# Exercise aim:
Within the data that follows, set down exactly the lines from the one containing "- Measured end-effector" through the one containing "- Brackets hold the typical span", both ends included.

# Data records:

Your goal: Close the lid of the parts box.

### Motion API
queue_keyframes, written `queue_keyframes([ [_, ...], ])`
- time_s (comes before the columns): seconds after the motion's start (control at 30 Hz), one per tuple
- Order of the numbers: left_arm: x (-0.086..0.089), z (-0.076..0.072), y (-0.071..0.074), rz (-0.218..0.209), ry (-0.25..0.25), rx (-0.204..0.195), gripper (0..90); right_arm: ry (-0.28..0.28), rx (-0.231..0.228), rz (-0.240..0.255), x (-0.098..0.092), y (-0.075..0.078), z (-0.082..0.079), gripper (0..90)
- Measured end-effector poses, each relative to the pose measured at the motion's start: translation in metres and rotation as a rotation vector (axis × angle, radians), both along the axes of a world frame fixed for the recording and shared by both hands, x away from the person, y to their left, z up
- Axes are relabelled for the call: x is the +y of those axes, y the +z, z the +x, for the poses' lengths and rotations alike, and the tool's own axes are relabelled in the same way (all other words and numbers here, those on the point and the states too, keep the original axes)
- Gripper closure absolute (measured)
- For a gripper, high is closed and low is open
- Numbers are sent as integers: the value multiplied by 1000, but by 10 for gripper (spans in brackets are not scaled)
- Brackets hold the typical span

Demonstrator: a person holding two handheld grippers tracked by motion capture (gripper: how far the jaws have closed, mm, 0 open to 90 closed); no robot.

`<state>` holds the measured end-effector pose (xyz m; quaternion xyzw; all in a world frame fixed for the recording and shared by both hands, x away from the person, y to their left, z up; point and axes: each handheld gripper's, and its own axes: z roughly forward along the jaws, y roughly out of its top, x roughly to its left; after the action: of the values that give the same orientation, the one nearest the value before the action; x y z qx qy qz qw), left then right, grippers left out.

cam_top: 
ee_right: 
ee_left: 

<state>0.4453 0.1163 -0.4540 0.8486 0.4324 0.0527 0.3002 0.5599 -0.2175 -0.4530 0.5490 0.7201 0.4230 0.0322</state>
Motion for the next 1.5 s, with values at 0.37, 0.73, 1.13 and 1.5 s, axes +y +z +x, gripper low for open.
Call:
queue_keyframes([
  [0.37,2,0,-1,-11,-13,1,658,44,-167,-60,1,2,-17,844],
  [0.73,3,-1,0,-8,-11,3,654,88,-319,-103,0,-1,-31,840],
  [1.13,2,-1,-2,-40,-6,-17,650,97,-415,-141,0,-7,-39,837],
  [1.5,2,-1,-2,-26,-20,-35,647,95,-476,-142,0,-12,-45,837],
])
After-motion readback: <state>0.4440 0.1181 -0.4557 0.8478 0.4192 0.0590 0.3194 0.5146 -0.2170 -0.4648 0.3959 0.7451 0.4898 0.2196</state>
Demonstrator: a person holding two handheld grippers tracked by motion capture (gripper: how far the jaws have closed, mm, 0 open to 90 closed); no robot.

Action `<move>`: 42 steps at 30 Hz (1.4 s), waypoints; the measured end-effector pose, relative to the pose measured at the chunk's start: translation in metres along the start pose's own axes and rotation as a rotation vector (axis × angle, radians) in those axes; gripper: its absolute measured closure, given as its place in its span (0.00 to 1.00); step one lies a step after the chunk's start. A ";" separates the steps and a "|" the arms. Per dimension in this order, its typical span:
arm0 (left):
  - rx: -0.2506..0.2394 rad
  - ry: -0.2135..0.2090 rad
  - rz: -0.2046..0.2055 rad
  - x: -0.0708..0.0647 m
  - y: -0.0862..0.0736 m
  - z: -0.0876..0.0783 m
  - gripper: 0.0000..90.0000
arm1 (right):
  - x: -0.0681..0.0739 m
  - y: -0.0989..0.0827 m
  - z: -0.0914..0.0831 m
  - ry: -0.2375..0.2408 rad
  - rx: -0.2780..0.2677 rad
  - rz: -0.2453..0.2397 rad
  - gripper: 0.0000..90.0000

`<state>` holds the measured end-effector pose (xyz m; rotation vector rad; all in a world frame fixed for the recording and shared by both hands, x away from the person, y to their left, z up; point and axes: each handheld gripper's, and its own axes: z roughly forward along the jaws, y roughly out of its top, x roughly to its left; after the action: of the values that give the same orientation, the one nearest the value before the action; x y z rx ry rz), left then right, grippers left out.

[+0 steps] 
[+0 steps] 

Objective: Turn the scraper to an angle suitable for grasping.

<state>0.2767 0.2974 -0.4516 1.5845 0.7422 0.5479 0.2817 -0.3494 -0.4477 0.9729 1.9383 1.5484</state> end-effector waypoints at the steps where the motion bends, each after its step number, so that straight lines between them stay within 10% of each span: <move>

# Answer space:
- Measured end-effector poses, each relative to the pose measured at the motion's start: translation in metres and rotation as a rotation vector (axis × angle, radians), both along the axes of a world frame fixed for the recording and shared by both hands, x away from the person, y to their left, z up
- Axes are relabelled for the call: x is the +y of those axes, y the +z, z the +x, for the poses' lengths and rotations alike, and the tool's own axes are relabelled in the same way (all other words and numbers here, those on the point and the states too, keep the original axes)
- Gripper closure absolute (measured)
- For a gripper, high is closed and low is open
- Numbers are sent as integers: the value multiplied by 1000, but by 10 for gripper (spans in brackets are not scaled)
- Brackets hold the typical span

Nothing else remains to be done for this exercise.